Document Overview & Resources
This document provides a general overview of Netlytic’s network analysis features.
- Netlytic Tutorials (Videos and Instructional Guides)
- 1. System Overview
- 2. Text Analysis
- 3. Category (Topical) Analysis
- 4. Network / Visualization Analysis
In addition to its text analysis functions, Netlytic also provides users with network analysis capabilities. At its most basic, network analysis involves building networks from members (‘network actors’) connected together based on some common form of interaction (‘ties’). When building networks from interaction data, however, there are a lot of different parameters and threshold choices to choose from. For example, one of the choices that is likely to influence network formation is how to discover ties between individuals. Netlytic approaches this task by building two types of social networks: (1) Name network and (2) Chain (reply-to) network.

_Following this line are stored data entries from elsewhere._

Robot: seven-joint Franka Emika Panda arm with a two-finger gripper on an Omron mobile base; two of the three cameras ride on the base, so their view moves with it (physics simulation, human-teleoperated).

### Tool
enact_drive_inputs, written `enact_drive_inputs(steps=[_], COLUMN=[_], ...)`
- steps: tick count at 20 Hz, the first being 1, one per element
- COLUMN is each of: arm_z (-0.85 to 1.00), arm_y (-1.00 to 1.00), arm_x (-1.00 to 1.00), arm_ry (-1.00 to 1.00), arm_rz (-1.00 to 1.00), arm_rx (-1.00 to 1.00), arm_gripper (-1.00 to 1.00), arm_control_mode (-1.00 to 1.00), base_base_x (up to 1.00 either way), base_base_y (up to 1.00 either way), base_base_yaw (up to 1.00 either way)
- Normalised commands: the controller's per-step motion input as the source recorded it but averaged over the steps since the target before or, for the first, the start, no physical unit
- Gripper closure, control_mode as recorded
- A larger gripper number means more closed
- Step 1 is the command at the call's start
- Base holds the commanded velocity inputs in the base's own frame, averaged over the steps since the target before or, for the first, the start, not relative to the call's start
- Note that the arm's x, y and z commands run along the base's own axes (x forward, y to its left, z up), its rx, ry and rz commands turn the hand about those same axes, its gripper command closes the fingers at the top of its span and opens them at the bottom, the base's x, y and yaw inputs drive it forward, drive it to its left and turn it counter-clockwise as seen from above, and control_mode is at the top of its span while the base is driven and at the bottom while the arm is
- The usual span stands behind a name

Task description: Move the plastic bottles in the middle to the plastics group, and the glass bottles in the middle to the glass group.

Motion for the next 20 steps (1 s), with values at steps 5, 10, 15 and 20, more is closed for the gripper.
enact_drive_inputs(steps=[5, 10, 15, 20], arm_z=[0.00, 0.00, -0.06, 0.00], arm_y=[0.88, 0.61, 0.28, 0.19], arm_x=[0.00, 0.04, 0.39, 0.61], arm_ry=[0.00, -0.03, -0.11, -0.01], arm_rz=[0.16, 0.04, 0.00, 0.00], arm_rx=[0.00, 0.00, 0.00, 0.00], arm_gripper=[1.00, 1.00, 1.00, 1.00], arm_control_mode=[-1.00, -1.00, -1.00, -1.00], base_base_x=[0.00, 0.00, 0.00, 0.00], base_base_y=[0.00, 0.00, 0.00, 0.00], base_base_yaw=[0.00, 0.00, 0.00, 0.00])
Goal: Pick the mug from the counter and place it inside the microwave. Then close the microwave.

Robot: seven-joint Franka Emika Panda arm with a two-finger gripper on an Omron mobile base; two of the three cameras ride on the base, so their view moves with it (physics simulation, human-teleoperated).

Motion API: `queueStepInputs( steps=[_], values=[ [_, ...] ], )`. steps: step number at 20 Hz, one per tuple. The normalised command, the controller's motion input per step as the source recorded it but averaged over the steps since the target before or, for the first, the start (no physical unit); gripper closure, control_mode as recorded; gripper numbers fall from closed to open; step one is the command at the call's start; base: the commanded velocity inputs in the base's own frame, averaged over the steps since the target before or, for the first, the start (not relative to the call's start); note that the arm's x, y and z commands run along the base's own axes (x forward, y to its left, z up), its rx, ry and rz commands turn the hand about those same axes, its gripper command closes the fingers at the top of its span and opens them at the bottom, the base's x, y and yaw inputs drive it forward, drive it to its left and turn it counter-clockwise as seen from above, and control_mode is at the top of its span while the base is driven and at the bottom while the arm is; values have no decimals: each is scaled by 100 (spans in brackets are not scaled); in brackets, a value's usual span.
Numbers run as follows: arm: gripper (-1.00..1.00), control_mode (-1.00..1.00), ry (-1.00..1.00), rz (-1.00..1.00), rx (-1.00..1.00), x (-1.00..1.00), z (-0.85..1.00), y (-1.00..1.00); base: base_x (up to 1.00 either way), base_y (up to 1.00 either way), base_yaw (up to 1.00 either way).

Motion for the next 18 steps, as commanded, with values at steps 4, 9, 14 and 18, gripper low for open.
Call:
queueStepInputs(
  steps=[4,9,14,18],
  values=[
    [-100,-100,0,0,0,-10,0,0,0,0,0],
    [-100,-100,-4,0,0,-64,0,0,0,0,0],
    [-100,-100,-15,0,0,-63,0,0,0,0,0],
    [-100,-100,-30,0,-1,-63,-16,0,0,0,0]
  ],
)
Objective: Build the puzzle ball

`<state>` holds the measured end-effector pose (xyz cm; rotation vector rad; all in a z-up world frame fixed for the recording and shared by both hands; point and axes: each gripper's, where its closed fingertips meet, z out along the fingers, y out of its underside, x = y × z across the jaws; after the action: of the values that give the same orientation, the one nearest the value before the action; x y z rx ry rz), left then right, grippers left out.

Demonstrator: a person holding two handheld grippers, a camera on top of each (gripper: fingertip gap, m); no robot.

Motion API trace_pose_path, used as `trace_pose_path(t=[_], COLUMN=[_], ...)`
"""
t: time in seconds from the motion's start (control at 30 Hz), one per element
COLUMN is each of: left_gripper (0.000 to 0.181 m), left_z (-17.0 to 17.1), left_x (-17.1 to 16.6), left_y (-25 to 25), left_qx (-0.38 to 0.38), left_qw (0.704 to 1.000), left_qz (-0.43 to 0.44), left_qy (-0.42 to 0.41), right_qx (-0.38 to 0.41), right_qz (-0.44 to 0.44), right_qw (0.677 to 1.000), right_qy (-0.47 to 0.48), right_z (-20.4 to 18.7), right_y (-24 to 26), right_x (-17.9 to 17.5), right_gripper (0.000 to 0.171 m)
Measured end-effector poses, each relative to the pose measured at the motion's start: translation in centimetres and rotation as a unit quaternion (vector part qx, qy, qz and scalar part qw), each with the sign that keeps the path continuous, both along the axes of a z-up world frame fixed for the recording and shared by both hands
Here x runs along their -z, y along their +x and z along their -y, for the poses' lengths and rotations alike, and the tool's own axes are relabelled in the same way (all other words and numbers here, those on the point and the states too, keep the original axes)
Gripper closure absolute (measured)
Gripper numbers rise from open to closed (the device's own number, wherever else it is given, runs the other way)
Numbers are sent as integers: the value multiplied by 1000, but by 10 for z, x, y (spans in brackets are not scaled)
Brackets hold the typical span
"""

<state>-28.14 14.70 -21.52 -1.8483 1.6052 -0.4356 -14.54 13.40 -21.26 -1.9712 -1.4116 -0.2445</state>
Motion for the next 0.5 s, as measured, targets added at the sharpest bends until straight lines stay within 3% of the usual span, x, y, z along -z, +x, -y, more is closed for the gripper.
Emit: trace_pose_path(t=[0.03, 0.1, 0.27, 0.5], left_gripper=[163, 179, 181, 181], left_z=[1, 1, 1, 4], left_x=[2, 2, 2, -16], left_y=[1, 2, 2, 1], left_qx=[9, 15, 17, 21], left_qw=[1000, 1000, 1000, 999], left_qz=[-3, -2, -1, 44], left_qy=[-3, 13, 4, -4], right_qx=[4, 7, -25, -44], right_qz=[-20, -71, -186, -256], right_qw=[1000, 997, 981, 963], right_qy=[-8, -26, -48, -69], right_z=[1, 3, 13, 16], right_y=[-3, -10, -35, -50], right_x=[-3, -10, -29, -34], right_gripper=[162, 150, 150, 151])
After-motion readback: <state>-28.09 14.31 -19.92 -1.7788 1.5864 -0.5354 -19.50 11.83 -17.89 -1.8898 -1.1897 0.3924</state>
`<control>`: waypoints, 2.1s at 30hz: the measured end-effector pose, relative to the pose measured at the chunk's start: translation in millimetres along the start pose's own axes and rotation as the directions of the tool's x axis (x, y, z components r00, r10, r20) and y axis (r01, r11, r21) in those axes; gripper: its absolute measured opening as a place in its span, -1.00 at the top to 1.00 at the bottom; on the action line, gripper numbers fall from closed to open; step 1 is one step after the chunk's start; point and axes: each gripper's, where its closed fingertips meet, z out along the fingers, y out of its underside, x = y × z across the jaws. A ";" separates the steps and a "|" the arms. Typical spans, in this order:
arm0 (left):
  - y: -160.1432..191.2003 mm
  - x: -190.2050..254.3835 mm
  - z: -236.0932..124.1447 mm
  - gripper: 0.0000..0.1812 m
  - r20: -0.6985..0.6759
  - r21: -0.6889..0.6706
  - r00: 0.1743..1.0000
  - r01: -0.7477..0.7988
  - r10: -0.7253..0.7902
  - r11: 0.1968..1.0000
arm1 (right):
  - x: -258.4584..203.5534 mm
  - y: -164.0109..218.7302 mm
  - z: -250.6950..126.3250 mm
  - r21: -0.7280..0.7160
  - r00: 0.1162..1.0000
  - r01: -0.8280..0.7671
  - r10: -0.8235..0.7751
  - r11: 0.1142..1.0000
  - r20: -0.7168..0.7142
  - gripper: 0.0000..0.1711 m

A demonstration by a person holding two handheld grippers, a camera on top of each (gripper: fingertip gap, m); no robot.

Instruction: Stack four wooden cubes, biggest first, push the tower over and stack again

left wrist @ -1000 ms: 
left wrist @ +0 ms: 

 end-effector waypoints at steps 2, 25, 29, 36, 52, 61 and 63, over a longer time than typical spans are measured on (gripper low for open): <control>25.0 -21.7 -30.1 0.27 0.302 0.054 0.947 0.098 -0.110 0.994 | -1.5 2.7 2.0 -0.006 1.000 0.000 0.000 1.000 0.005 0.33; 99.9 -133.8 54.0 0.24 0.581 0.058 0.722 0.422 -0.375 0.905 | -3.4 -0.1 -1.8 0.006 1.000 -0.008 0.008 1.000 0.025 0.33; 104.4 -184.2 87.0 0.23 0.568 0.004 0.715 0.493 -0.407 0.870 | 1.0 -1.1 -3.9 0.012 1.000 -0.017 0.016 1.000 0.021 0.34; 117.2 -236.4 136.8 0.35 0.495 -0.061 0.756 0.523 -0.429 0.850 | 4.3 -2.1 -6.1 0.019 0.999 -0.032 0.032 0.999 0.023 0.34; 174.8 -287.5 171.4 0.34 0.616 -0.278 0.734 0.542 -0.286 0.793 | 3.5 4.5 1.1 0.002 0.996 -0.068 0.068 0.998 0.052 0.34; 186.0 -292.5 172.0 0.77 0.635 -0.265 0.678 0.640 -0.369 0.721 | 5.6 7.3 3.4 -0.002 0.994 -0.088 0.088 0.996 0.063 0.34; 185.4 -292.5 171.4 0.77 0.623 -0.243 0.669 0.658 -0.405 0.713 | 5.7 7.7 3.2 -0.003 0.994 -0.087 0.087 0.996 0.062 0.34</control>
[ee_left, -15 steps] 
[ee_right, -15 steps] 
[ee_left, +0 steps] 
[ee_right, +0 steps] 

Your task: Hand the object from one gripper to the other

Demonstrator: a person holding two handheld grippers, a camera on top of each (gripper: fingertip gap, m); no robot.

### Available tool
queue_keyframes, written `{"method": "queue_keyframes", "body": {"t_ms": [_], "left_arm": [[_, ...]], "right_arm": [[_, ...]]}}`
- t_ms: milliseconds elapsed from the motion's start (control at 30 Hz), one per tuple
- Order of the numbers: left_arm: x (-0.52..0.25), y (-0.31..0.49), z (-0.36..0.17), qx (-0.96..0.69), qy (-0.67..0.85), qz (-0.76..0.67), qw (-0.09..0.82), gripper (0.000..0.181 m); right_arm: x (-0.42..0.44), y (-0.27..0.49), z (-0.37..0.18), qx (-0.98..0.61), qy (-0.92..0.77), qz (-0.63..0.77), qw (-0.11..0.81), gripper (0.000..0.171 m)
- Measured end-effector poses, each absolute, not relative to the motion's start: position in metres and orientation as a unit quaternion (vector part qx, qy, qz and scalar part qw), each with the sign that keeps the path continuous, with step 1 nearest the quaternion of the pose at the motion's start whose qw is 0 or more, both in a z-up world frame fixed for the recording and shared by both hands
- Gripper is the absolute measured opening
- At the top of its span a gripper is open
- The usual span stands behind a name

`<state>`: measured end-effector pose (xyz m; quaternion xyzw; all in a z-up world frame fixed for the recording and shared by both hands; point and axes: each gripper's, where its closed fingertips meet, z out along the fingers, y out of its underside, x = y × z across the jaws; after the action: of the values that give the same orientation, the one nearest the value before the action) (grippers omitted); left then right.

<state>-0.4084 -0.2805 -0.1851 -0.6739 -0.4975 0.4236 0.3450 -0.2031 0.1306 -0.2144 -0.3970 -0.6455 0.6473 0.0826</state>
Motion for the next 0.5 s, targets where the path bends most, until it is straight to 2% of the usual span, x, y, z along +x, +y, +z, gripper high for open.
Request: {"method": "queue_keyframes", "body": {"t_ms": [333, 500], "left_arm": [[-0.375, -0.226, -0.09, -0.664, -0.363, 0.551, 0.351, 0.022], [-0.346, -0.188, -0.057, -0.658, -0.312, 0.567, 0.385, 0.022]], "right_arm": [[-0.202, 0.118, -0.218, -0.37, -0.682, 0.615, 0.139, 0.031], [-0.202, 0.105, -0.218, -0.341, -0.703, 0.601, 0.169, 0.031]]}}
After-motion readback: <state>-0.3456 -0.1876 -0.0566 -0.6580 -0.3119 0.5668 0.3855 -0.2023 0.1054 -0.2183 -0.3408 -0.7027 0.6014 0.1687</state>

Figure 9, Name network pane, options for adjusting network parameters.
A name network is a social network built from mining personal names in the messages. To discover ties in Name networks, a user can choose from two primary options: “connect a sender to all names found in his/her messages” and/or “connect people whose names co-occur in the same messages”.
Both of these options, along with some additional network parameters, can be adjusted by clicking on the “See more processing options” field at the bottom of the ‘Name Network’ pane (See Figure 9). Then, once the user has decided how best to build his/her network, s/he need only click the “Analyze” button for Netlyic to automatically construct the network.
Further, by clicking on the number of users listed next to “# of names found” in the Name Network pane, users can review all names found by Netlytic in the network and add or delete names as necessary.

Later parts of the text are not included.